Приготовьте 20 миллилитров 2%-ного ферроцианида калия и равный объем 2%-ной соляной кислоты. Затем смешайте их в центрифужной пробирке объемом 50 миллилитров. Закрепите предметное стекло в трубке с помощью щипцов и выдержите смесь на предварительно разогретой водяной бане при температуре 60 градусов Цельсия в течение 30 минут.
Промойте предметное стекло PBS и сотрите лишнюю жидкость с помощью папиросной бумаги. Положите предметное стекло на лабораторный стол и даже нанесите раствор DAB на ткань с помощью пипетки. Выдерживайте в течение 10 минут, чтобы усилить окрашивание Perls.

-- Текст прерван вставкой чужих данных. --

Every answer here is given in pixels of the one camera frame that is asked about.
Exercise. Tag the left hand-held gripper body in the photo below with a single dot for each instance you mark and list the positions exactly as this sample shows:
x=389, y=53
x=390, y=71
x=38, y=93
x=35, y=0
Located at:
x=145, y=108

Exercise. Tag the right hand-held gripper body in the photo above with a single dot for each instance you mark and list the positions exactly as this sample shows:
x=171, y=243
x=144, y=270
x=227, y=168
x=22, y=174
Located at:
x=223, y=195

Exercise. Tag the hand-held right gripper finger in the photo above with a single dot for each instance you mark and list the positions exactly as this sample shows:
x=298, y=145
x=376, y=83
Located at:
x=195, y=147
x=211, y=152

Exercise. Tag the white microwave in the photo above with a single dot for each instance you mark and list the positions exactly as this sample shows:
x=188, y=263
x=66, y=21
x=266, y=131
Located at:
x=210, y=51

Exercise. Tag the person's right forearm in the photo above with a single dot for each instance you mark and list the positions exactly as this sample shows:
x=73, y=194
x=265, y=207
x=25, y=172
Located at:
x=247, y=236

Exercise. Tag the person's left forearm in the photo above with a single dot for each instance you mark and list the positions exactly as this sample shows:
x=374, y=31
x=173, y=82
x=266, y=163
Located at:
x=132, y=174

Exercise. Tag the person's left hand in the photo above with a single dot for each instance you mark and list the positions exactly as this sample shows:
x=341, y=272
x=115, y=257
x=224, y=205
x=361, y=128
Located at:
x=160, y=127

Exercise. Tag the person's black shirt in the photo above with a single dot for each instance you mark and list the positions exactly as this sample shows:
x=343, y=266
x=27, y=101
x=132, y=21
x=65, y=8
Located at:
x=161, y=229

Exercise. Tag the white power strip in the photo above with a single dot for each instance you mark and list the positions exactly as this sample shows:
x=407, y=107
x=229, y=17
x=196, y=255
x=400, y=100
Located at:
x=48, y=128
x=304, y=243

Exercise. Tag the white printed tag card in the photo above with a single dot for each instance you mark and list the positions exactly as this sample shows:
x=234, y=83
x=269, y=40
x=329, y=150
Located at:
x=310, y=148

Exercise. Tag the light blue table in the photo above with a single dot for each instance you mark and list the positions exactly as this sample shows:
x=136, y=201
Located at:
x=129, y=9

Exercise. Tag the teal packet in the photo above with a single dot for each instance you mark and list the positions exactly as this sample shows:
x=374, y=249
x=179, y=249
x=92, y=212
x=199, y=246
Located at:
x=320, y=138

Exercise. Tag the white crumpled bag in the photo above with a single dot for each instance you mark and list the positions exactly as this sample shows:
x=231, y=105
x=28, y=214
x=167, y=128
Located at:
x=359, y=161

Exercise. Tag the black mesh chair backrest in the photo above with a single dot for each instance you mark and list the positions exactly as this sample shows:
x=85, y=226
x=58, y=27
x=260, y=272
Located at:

Удалите излишки раствора DAB и прополощите салфетки, трижды промыв PBS. Последовательно обезвоживайте срез в растворах градуированного спирта и ксилола в течение трех минут каждый. Накройте секции нейтральной резинкой и покровным стеклом.
Затем дайте им высохнуть в вытяжном шкафу. Включите микроскоп. Отрегулируйте яркость источника света.
Сосредоточьтесь на участке мозга под объективом с 4-кратным увеличением. Переместите предметный столик микроскопа, чтобы сфокусироваться на областях с высоким уровнем окрашивания Perls/DAB, особенно на гиппокампе и коре головного мозга. и делать снимки.
Откройте изображение объектива с увеличением 10, а затем преобразуйте формат изображения в 8-битные оттенки серого. Значения серого изображения были преобразованы в значения OD, а затем использовалась функция порога для покрытия областей с положительным окрашиванием Perls/DAB. Выберите следующие параметры настройки и, что самое важное, выберите «Предел порога», чтобы исключить фоновый шум.
Наконец, выберите измерения, чтобы получить результаты для статистического анализа. Чтобы исследовать распределение и накопление железа в мышиной модели с болезнью Альцгеймера, мы выполнили окрашивание сагиттальных участков мозга методом Perls/DAB. Высокие сигналы Perls/DAB наблюдались в гиппокампе и коре головного мозга, особенно в субикулуме гиппокампа мышей 5xFAD, в то время как мозг двухмесячных и восьмимесячных мышей дикого типа показал более слабый сигнал.
При увеличении более 40 сигнал у мышей 5xFAD проявляется в структурах, похожих на A-бета-бляшки, что согласуется с предыдущими исследованиями. Эти результаты демонстрируют эффективность Perls/DAB в качестве гистохимического метода для обнаружения железа. Мы также покажем два случая неудачного окрашивания.
В этих случаях может произойти чрезмерное покрытие или неуместное обезвоживание. Окрашивание Perls/DAB обеспечивает более сильный сигнал и лучший контраст фона по сравнению с обычным окрашиванием Perls, что делает обнаружение железа более чувствительным и точным. Кроме того, он обнаруживает трехвалентное железо в слабо связанных белковых комплексах.
Железо, которое сильно связано, как в гемоглобине, не вступит в реакцию. Это значительно снижает нежелательные сигналы, вызванные железом в эритроцитах и гемоглобине. В целом, окрашивание Perls/DAB подходит для экспериментов на животных и патологических исследований, требующих медиальной специфичности и чувствительности.
Это дает исследователям возможность визуализировать и количественно оценить накопление железа за счет меньших затрат времени и средств.